Baron Paul d'Holbach argued that science established materialism and
also atheism, that God does not exist.
If the world is nothing but a mass of molecules moving around according to
scientific laws, however, what sense can we make of norms, of values?
What sense is there in speaking of right and wrong, good and evil,
justice and injustice?
It would be like looking at the motions of the planets and
recommending or denouncing them.



Dare to know - englightenment motto pronounced by Immanuel Kant.
My personal englightenment from a rigid upbringing couldn't be described better.

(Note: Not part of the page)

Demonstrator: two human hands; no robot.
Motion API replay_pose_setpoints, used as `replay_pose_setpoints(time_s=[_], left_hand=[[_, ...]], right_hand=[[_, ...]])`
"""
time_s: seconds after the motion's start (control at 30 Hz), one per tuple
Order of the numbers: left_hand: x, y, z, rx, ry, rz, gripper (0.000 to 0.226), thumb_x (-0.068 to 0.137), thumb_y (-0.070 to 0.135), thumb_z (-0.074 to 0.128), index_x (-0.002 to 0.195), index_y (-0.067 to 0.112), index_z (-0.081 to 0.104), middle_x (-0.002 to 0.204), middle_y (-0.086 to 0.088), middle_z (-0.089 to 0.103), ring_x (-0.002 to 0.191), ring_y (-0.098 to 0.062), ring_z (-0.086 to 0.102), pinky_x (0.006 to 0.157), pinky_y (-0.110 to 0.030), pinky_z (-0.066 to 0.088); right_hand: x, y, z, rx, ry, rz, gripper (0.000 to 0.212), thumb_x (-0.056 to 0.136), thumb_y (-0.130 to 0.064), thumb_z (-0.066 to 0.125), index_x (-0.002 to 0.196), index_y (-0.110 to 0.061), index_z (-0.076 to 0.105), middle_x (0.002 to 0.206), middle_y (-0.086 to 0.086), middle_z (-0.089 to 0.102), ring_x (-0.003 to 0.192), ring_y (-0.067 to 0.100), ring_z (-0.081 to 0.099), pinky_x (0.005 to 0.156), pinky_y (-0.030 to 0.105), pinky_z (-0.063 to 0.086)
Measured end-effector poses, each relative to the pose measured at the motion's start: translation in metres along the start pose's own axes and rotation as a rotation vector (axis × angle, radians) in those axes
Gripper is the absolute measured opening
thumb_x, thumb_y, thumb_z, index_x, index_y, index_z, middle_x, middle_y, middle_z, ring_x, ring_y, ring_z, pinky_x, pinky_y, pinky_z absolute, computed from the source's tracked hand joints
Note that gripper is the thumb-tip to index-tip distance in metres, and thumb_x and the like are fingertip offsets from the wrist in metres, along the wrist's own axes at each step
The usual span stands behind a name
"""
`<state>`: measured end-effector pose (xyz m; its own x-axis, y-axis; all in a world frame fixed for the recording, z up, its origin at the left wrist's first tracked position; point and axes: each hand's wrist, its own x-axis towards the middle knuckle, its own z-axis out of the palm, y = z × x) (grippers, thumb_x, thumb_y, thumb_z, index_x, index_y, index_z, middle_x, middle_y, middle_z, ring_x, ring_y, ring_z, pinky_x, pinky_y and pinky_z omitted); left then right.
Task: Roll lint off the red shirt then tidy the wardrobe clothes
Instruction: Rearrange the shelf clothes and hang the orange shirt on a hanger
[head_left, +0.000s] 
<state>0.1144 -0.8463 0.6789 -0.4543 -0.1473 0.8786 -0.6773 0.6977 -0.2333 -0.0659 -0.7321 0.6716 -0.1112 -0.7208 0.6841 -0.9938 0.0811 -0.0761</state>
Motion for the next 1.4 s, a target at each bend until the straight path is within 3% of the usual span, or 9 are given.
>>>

Enlightenment thinkers differ in many respects.
They take varying stances on the nature versus nurture
question, for example.
Some are empiricists who think that all knowledge comes from experience.
Others are rationalists who think that some knowledge of the world is a
priori, independent of experience or innate.
Some believe in God, some don't.
But all accept four basic assumptions.
First, truth--
there are truths that are absolute, independent of any individual mind and
thus, universal.
Second, knowledge.
It's possible to have objective knowledge of some of those truths.
Third, reason.
Reason is the best way to achieve and justify such knowledge.
And fourth, progress.
Acting rationally in response to objective knowledge improves our
chances of achieving our aims.



Morals have an influence on actions and affections.
Reason alone can have no such influence.
So morality is not a conclusion of reason.
Notice the assumption.
Reason is inert.
It can't influence actions or affections, that is feelings.
Reason deals with facts.
But facts are what they are.
They don't and can't motivate anyone.

Morality, Hume concludes, consists of no matter of fact.
You should or you shouldn't.
Thou shalt or thou shalt not.
That's good or bad, just or unjust.
Those aren't matters of fact.
They're directed at action.
But facts--
it's warm today; 2 plus 2 is 4; force is mass times acceleration--
aren't directed at action.

Reason is and ought to be the slave of the passions.
Our feelings are particular.

I respond emotionally, passionately to particular actions and events.
I then generalize, holding that stealing is wrong, for example..
Our moral sense is the capacity we have for the feelings that constitute
the basis for our moral judgments.
Some people have a strong and well developed moral sense.
Others don't.
Some may even be morally blind.
The French Revolution would soon put the idea that reason should be the
slave of the passions to the test.
In nine months in 1792 in the Reign of Terror, the Committee of Public Safety
executed 50,000 people.
They developed a new technology of mass murder using the guillotine and
in the chilling anticipation of the 20th century, even loading people onto
barges to be sunk in the middle of the river to kill people more quickly and
efficiently.
This was in part driven by political theory.
Jean-Jacques Rousseau, whose writings inspired the revolution, had asked,
what happens when an individual's will conflicts with the general will, the
common good of the community?
He answered that the general will must take precedence.
But he added that since an individual in the social contract commits himself
and everything he has to the community, yielding to the general
will isn't merely an obligation for the greater good.
It's an expression of his own freedom.
Those whose interests conflict with those of the state must be crushed for
their own good.
In his words, they must be forced to be free.
Madame de Stael, witnessing this, saw the end of the age of reason and
feared for what might come next.

Passions are immensely dangerous.
They must be controlled by reason, she urged, in individual
lives and in society.
The proper roles of reason and passion would remain at center stage
throughout the 19th and 20th centuries.
Both, it turns out, would pose serious dangers.
Millions would die because of someone's theory.
Millions more would die because of someone's unbridled passion.
The Europe Madame de Stael knew would disappear, never to return.